| Problem |
Please print out every line of the material, unchanged.

| Information provided |
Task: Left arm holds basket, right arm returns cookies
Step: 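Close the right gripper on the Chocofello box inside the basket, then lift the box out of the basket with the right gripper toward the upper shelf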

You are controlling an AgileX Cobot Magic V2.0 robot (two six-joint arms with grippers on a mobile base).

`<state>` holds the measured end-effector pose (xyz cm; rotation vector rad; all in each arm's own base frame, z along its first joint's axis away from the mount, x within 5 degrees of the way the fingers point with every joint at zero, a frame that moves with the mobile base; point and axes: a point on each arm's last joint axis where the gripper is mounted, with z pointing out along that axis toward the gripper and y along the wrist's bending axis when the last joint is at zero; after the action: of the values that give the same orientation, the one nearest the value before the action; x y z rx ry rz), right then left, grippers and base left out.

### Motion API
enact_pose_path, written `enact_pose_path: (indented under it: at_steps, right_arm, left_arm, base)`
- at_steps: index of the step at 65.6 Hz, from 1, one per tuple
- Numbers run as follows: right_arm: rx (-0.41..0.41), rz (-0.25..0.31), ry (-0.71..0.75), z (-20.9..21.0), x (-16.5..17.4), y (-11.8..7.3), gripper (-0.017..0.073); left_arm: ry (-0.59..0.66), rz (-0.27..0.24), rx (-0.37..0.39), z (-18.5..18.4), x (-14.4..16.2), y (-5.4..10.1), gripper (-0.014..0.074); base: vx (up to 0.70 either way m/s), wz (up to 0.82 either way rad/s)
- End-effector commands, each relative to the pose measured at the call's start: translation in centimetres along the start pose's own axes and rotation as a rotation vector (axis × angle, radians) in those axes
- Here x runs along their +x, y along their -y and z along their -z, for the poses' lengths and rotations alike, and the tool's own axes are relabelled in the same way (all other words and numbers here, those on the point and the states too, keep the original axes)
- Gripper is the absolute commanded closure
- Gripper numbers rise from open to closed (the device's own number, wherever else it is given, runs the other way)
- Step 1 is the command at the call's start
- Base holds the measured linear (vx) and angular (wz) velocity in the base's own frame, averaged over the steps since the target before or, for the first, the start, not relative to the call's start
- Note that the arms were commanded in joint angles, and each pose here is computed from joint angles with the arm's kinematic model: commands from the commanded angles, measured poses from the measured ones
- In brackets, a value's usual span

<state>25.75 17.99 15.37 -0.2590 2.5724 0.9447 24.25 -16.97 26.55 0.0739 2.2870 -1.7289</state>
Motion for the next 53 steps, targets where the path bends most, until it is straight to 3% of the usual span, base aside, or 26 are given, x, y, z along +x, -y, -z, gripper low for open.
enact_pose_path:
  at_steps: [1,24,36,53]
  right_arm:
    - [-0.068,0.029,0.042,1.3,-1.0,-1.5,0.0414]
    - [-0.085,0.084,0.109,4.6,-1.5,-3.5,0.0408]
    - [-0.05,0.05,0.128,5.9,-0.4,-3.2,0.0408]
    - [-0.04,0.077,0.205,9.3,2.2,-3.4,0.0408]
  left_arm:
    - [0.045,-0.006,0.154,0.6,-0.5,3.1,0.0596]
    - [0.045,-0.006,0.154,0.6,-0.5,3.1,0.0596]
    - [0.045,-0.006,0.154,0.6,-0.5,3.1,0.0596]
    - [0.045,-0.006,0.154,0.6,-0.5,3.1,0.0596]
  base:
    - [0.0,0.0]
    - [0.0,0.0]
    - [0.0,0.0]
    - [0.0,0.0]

| Completed exercise |
Task: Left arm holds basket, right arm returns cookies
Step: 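Close the right gripper on the Chocofello box inside the basket, then lift the box out of the basket with the right gripper toward the upper shelf
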
You are controlling an AgileX Cobot Magic V2.0 robot (two six-joint arms with grippers on a mobile base).

`<state>` holds the measured end-effector pose (xyz cm; rotation vector rad; all in each arm's own base frame, z along its first joint's axis away from the mount, x within 5 degrees of the way the fingers point with every joint at zero, a frame that moves with the mobile base; point and axes: a point on each arm's last joint axis where the gripper is mounted, with z pointing out along that axis toward the gripper and y along the wrist's bending axis when the last joint is at zero; after the action: of the values that give the same orientation, the one nearest the value before the action; x y z rx ry rz), right then left, grippers and base left out.

### Motion API
enact_pose_path, written `enact_pose_path: (indented under it: at_steps, right_arm, left_arm, base)`
- at_steps: index of the step at 65.6 Hz, from 1, one per tuple
- Numbers run as follows: right_arm: rx (-0.41..0.41), rz (-0.25..0.31), ry (-0.71..0.75), z (-20.9..21.0), x (-16.5..17.4), y (-11.8..7.3), gripper (-0.017..0.073); left_arm: ry (-0.59..0.66), rz (-0.27..0.24), rx (-0.37..0.39), z (-18.5..18.4), x (-14.4..16.2), y (-5.4..10.1), gripper (-0.014..0.074); base: vx (up to 0.70 either way m/s), wz (up to 0.82 either way rad/s)
- End-effector commands, each relative to the pose measured at the call's start: translation in centimetres along the start pose's own axes and rotation as a rotation vector (axis × angle, radians) in those axes
- Here x runs along their +x, y along their -y and z along their -z, for the poses' lengths and rotations alike, and the tool's own axes are relabelled in the same way (all other words and numbers here, those on the point and the states too, keep the original axes)
- Gripper is the absolute commanded closure
- Gripper numbers rise from open to closed (the device's own number, wherever else it is given, runs the other way)
- Step 1 is the command at the call's start
- Base holds the measured linear (vx) and angular (wz) velocity in the base's own frame, averaged over the steps since the target before or, for the first, the start, not relative to the call's start
- Note that the arms were commanded in joint angles, and each pose here is computed from joint angles with the arm's kinematic model: commands from the commanded angles, measured poses from the measured ones
- In brackets, a value's usual span

<state>25.75 17.99 15.37 -0.2590 2.5724 0.9447 24.25 -16.97 26.55 0.0739 2.2870 -1.7289</state>
Motion for the next 53 steps, targets where the path bends most, until it is straight to 3% of the usual span, base aside, or 26 are given, x, y, z along +x, -y, -z, gripper low for open.
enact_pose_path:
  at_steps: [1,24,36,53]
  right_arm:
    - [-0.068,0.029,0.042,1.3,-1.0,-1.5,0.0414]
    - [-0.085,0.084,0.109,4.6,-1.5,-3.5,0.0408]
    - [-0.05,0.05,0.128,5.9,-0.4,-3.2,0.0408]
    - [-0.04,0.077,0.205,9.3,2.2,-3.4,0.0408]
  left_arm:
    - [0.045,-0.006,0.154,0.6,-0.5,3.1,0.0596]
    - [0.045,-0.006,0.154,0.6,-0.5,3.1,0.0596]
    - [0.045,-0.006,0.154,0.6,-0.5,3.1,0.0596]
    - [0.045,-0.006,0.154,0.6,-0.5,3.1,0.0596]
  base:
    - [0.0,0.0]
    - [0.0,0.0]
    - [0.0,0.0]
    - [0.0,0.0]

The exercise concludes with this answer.